If you’ve decided that you truly like (or need) your job and want to stay, I’ve found that your best next step is to confront your abuser. Do it on your timetable, under your terms and in private (abusers are often worse in front of an audience). Be professional, keeping in mind that you really do want to stay with this firm. You’re going to have to find a way to have a workable relationship with this person going forward. Be direct: Calmly point out the behavior in question, giving three or four examples, and conclude by firmly pointing out that this is unacceptable in clear and unmistakable terms. (I know a woman who told her boss: “I wouldn’t let my mother talk to me that way. Why would I let you?”)
Don’t make the discussion completely negative: Talk about how much you like your job and the firm, and what a shame it is that his or her behavior makes you so uncomfortable it’s affecting the quality of your work. It couldn’t hurt to point out that you’re not perfect and that you’re more than willing to learn and improve, but that being abused is not the way to talk about your performance.
At no time should you argue or get defensive. Simply tell him or her what the problem is and that you won’t stand for it. Never (this is key) respond in kind to a verbal abuser with loud aggressive language, either during the abuse or during your later discussion of it. That will only escalate the situation and send the message that this type of behavior is OK. Instead, quietly let your abuser vent. When it’s your turn to talk, look him or her in the eye, and say the behavior is unacceptable. Your calm firmness is by far the best defense.
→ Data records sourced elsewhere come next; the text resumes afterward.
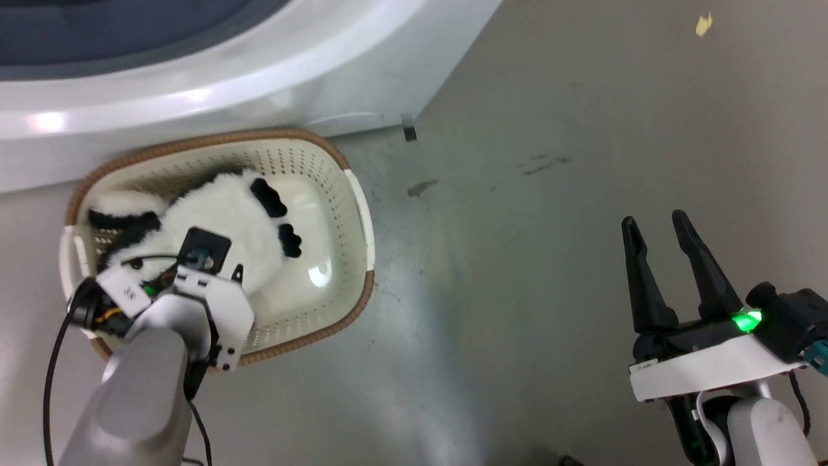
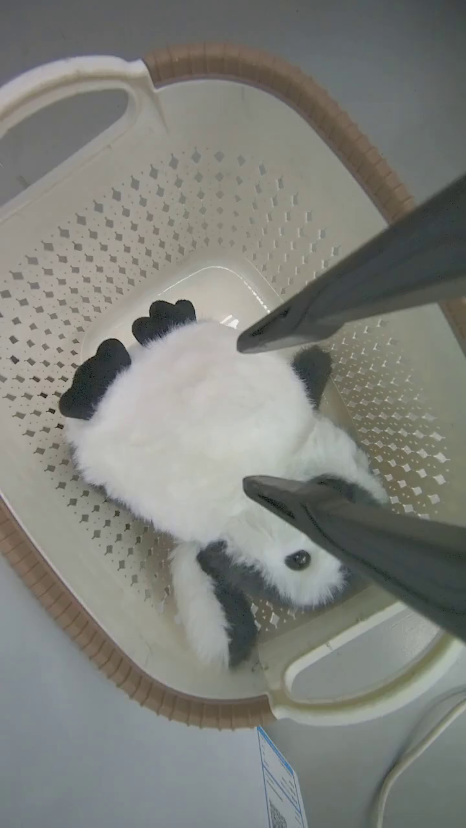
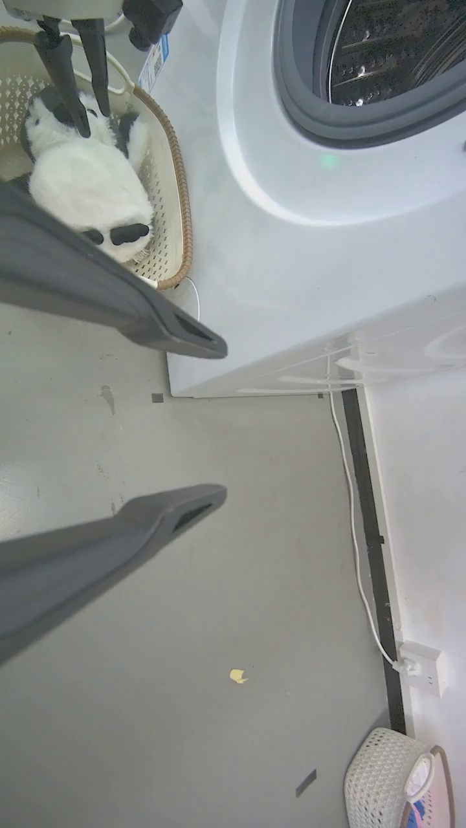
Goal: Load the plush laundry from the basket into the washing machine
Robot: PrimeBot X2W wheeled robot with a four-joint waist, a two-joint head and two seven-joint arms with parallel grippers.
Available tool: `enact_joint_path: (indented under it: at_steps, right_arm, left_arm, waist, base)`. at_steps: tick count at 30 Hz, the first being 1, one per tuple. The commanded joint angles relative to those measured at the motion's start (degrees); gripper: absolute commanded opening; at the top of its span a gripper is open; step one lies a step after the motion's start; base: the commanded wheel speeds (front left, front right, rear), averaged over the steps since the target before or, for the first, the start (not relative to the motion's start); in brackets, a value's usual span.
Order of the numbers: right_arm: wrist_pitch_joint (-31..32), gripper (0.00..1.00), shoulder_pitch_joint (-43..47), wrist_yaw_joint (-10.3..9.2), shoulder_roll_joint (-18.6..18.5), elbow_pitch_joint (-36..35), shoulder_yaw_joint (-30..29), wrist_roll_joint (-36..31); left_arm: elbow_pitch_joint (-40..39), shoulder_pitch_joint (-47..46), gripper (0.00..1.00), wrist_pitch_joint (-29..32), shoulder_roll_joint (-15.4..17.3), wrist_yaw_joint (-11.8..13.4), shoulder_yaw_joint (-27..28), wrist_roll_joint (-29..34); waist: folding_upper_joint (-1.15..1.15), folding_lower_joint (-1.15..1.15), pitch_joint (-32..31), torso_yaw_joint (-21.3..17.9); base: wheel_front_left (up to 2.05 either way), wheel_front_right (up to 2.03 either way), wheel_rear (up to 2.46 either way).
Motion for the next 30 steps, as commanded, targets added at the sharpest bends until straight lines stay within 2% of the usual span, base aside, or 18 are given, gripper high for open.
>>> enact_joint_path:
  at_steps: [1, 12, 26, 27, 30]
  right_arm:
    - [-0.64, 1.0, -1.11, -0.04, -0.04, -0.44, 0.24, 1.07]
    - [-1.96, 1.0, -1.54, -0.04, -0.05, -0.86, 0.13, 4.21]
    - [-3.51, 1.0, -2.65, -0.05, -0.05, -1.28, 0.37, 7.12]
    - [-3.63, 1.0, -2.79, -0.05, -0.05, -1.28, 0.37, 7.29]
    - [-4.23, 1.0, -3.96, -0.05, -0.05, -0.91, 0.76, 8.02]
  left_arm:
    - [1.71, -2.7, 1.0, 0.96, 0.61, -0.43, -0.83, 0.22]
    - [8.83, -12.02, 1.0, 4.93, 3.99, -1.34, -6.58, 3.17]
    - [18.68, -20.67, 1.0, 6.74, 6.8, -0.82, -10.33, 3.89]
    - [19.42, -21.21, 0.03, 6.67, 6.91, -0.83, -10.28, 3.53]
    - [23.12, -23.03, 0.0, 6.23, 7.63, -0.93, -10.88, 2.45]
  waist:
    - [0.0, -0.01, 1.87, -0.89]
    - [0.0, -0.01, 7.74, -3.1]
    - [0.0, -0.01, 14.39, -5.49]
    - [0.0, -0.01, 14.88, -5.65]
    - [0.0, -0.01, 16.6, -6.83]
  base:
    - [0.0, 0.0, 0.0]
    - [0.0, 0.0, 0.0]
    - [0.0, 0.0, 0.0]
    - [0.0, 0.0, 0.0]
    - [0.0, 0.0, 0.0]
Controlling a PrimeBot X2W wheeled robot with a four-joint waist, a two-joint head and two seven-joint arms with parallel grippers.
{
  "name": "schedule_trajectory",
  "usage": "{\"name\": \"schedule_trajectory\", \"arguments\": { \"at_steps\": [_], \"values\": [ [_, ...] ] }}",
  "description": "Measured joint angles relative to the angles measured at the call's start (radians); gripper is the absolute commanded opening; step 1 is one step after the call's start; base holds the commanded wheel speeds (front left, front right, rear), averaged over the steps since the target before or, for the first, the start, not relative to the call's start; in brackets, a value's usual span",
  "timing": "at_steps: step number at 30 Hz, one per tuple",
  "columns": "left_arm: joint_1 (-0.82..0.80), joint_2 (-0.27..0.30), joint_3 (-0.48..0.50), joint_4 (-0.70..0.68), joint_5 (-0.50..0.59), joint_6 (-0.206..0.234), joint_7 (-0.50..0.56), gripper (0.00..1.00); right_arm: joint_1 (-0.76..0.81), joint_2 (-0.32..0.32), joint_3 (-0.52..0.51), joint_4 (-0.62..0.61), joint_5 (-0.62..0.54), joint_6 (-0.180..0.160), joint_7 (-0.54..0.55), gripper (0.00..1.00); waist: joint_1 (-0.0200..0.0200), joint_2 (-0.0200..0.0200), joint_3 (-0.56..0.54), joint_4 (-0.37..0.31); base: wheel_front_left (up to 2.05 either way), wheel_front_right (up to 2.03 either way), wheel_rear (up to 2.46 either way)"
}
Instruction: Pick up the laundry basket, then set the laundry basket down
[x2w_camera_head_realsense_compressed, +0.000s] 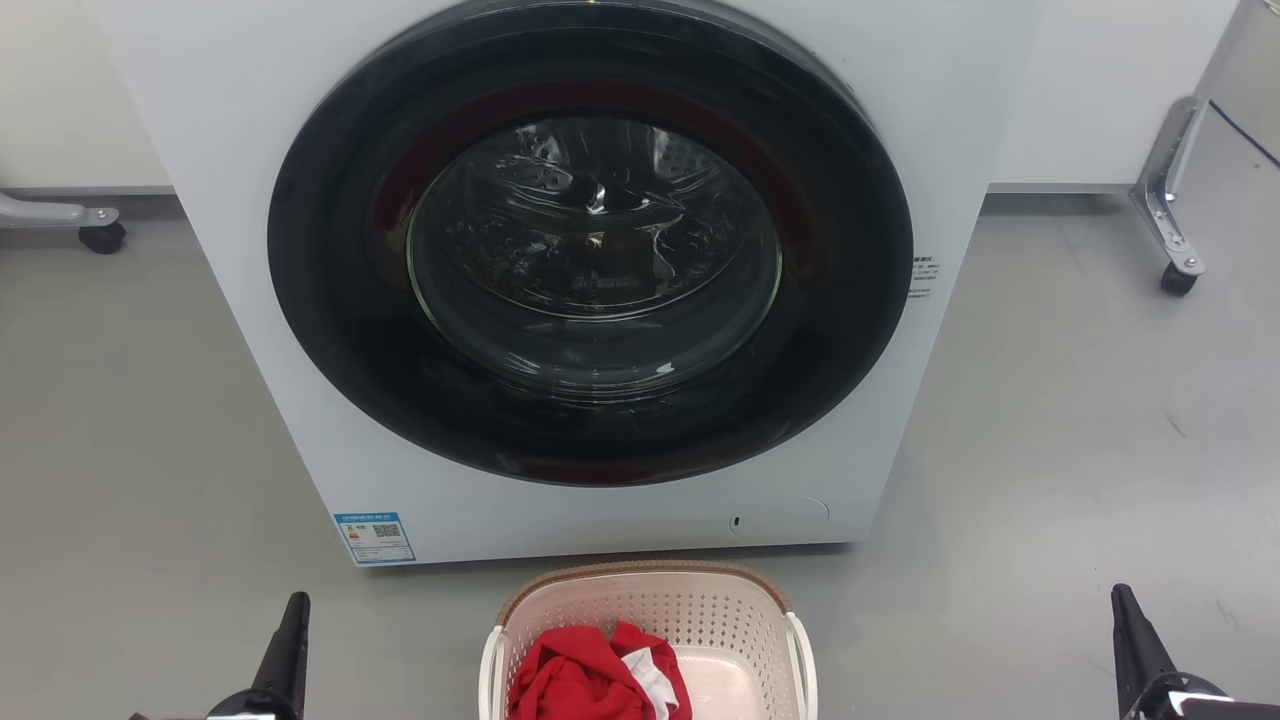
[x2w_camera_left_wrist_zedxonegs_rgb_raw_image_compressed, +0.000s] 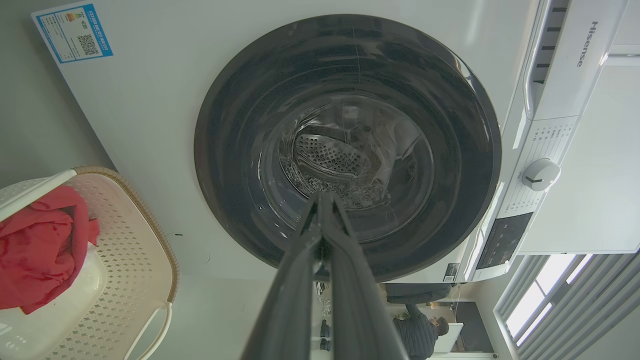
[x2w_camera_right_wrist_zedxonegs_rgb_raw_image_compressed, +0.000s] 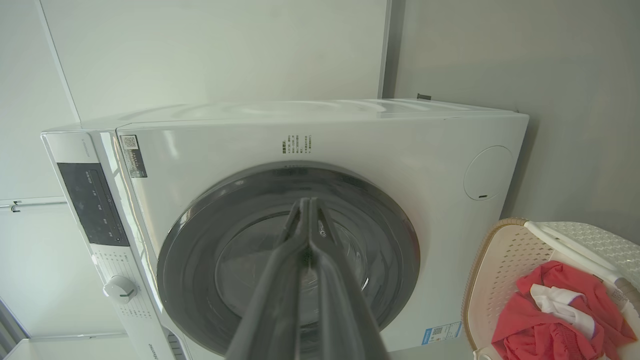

Often, this kind of confrontation is all it takes. I think that’s because most people don’t realize they are being abusive, or what effect their bad behavior is having on other people. But what do you do if they don’t stop? Once again, it’s time for a reality check: Do you want to quit or threaten some other action? If you decide to give it one more shot, you’re going to have to give an ultimatum. I’ve found the most effective ultimatums involve something important to the other party. Your leaving may be enough, or perhaps going to someone who’s important to them: their boss or other employees, for instance. But remember, if they call your bluff, you’re going to have to act, so be prepared to follow through.
Verbal abuse in the workplace is never healthy and almost always destructive. I strongly encourage employers and employees alike to adopt a zero tolerance policy. Firms should have strong toxic language policies and clear procedures for handling verbal abuse should it arise. Employees should not tolerate repeated, harmful words and take steps to confront it when necessary. How can workers tell if they’re being abused? Simple: Are they more or less self-confident now than when they started with the firm? If the answer is “less,” the reason is serious. The most respected bosses, coaches, leaders and managers all say things they regret in the heat of the moment, but at the end of the day their players, employees and team leave more confident, not less. Words do hurt and great leaders choose them wisely and use them appropriately to build confidence, not tear it down.